**EXERCISE DIRECTIONS:** Copy the lines verbatim, beginning with the line that contains "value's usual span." and continuing through the end of the data, and only those lines.

**INFORMATION PROVIDED:**
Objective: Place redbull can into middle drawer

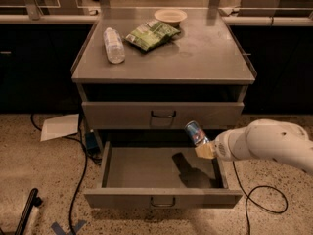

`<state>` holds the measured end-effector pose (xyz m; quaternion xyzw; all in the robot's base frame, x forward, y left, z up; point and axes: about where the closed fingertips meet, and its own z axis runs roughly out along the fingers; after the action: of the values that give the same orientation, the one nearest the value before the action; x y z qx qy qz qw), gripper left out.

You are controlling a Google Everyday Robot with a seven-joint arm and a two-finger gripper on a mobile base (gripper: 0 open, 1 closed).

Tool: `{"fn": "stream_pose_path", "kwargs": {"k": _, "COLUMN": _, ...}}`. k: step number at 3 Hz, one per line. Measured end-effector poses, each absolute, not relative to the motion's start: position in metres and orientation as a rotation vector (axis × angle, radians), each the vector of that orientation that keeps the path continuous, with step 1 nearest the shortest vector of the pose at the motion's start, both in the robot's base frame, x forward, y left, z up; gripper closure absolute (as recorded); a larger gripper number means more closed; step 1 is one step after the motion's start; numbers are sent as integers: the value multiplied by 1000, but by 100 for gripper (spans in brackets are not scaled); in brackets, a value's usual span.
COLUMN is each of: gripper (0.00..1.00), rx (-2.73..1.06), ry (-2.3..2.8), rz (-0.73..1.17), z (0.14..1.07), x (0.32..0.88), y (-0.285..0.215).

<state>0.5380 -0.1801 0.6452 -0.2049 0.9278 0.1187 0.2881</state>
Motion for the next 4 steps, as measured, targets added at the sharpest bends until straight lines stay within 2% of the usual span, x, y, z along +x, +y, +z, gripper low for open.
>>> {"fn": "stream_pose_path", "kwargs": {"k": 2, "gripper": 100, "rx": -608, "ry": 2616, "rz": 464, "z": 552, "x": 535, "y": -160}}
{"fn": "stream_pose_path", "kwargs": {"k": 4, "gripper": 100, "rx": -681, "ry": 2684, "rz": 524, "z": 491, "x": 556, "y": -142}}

**THE ANSWER:**
Tool: `{"fn": "stream_pose_path", "kwargs": {"k": _, "COLUMN": _, ...}}`. k: step number at 3 Hz, one per line. Measured end-effector poses, each absolute, not relative to the motion's start: position in metres and orientation as a rotation vector (axis × angle, radians), each the vector of that orientation that keeps the path continuous, with step 1 nearest the shortest vector of the pose at the motion's start, both in the robot's base frame, x forward, y left, z up; gripper closure absolute (as recorded); a larger gripper number means more closed; step 1 is one step after the motion's start; numbers are sent as integers: the value multiplied by 1000, but by 100 for gripper (spans in brackets are not scaled); in brackets, a value's usual span.
COLUMN is each of: gripper (0.00..1.00), rx (-2.73..1.06), ry (-2.3..2.8), rz (-0.73..1.17), z (0.14..1.07), x (0.32..0.88), y (-0.285..0.215).

<state>0.5380 -0.1801 0.6452 -0.2049 0.9278 0.1187 0.2881</state>
Motion for the next 4 steps, as measured, targets added at the sharpest bends until straight lines stay within 2% of the usual span, x, y, z along +x, +y, +z, gripper low for open.
>>> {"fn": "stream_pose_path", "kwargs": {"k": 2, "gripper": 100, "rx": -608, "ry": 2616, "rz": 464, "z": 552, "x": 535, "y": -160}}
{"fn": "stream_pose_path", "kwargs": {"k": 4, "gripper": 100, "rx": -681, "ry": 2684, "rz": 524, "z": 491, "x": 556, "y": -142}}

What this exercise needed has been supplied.